Eric Adams, mayor of New York City, presented the key to New York City to Jewish broadcaster Marvin Scott, whom he called “a giant of news and journalism,” on Friday.

“He’s just a perfect New Yorker, I would like to say,” Adams said. “Sense of humor, dedicated, committed, a man whose voice has echoed across the five boroughs and across the globe for generations.”

A member of the New York State Broadcaster Hall of Fame and the Bronx Jewish Hall of Fame, Scott is a 14-time Emmy Award winner.

“A son of the Bronx,” Scott “started his love of the news at a young age with just his camera, his wits and determination,” Adams said. “He chased stories across the city, selling his first news photo of a raging fire to New York Daily News at the tender age of 14.”

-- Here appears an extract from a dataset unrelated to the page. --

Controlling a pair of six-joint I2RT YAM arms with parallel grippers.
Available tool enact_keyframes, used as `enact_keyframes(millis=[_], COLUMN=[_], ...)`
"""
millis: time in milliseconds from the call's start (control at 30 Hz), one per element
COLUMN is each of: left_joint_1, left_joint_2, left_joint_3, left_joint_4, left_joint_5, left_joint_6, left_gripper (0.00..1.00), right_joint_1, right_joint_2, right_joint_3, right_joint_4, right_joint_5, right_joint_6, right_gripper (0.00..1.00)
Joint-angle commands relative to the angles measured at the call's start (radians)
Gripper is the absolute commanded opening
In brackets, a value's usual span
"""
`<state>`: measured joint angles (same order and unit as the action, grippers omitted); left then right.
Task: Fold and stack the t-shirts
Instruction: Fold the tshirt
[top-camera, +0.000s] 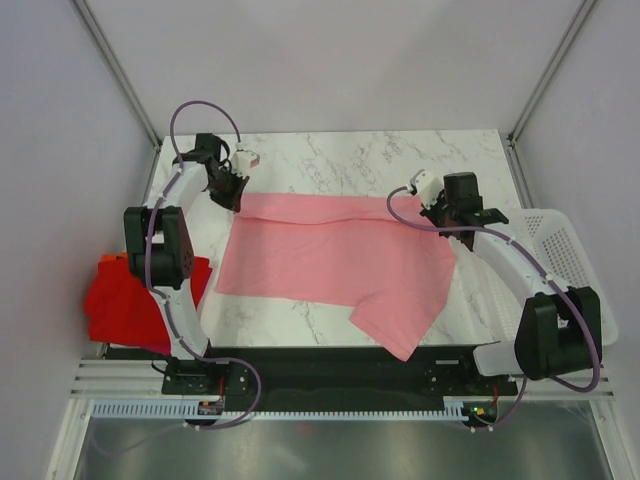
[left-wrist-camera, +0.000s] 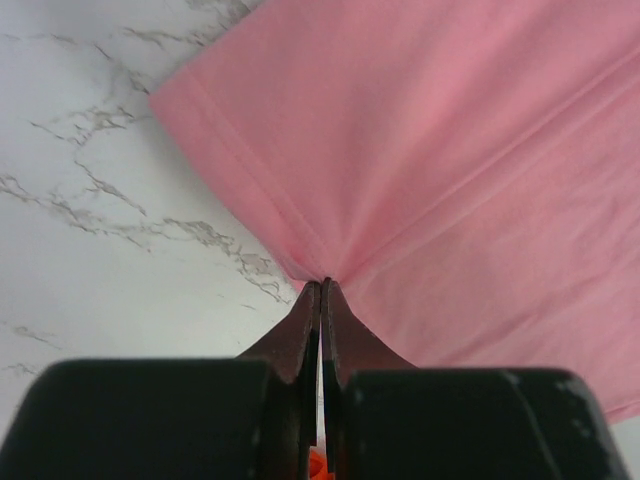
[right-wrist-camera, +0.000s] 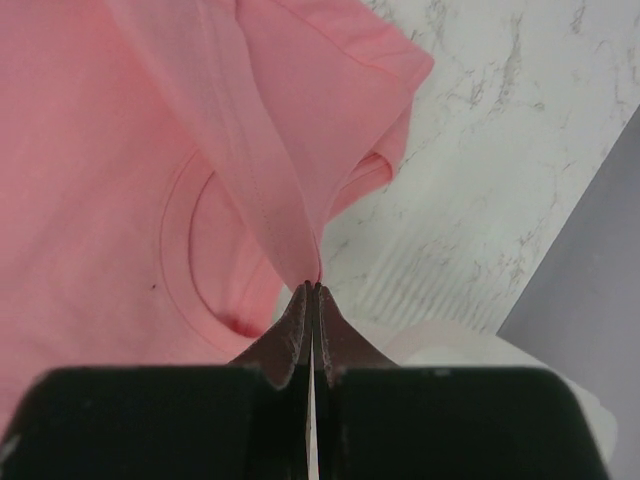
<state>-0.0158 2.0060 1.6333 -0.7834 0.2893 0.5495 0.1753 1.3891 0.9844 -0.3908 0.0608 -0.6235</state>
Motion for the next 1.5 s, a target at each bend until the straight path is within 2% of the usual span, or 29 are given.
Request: enact_keyframes(millis=[0,100,133,167,200,233,300,367,533,600,633,733,800,1467], left_joint_1=[0.01,0.01,0.01,0.01,0.01,0.011,0.01,0.011,0.014,0.014,0.014,0.011,0.011,0.001], left_joint_2=[-0.075,-0.073,-0.069,-0.062,-0.059,-0.05,-0.032,0.006,0.198,0.233,0.258,0.284,0.295,0.295], left_joint_3=[-0.062,-0.093,-0.093,-0.084,-0.073,0.012,0.042,0.135,0.383,0.425,0.433,0.435,0.424,0.367], left_joint_4=[0.027,0.035,0.035,0.035,0.033,0.036,0.039,0.03,-0.118,-0.132,-0.14,-0.145,-0.146,-0.145], left_joint_5=[-0.006,-0.006,-0.009,-0.016,-0.019,-0.015,-0.015,-0.021,-0.012,0.01,0.017,0.039,0.039,0.021], left_joint_6=[0.032,0.029,0.024,0.006,-0.006,-0.049,-0.059,-0.086,-0.126,-0.137,-0.14,-0.143,-0.145,-0.155], left_gripper=[0.02,0.02,0.09,0.12,0.14,0.27,0.31,0.34,0.35,0.36,0.36,0.33,0.29,0.22], right_joint_1=[0.009,0.016,0.018,0.018,0.018,0.0,-0.005,-0.005,-0.019,-0.026,-0.031,-0.031,-0.031,-0.007], right_joint_2=[-0.065,-0.088,-0.088,-0.088,-0.081,-0.062,-0.032,0.055,0.269,0.313,0.355,0.43,0.461,0.712], right_joint_3=[-0.044,-0.098,-0.117,-0.119,-0.115,-0.04,0.011,0.092,0.224,0.275,0.293,0.355,0.393,0.582], right_joint_4=[-0.052,-0.085,-0.104,-0.109,-0.108,-0.073,-0.041,-0.026,-0.022,-0.064,-0.091,-0.175,-0.204,-0.187], right_joint_5=[-0.041,-0.096,-0.113,-0.125,-0.127,-0.134,-0.131,-0.131,-0.14,-0.215,-0.319,-0.464,-0.501,-0.444], right_joint_6=[0.021,0.028,0.024,0.028,0.037,0.086,0.1,0.111,0.108,0.075,0.061,0.039,0.056,0.054], right_gripper=[0.0,0.0,0.14,0.21,0.25,0.29,0.34,0.34,0.33,0.34,0.34,0.35,0.35,0.36])
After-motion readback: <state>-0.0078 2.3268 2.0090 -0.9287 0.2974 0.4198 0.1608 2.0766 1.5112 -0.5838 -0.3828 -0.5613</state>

“For six decades, Marvin has shown a light on what is happening in our streets, across our nation and across the globe,” the mayor said. “And he has done it with courage, integrity and a dedication to the truth.”

Scott has reported from the “front lines of Iraq, Afghanistan and Cambodia,” as well as on the “Civil Rights Movement, where he covered JFK and Dr. Martin Luther King, Jr.,” according to the mayor.

“From interviewing six U.S. presidents and global figures like Golda Meir to reporting on the U.S. space program in a three-mile nuclear disaster,” he said. “From covering every New York City mayor since John Lindsay, and he would clearly tell you that he covered them all, but I am his favorite.”

Scott said that “receiving this key to the city, the city where I was born, grew up, spent my entire career as a broadcast journalist and told some of the greatest stories of my life—it’s an extraordinary honor.”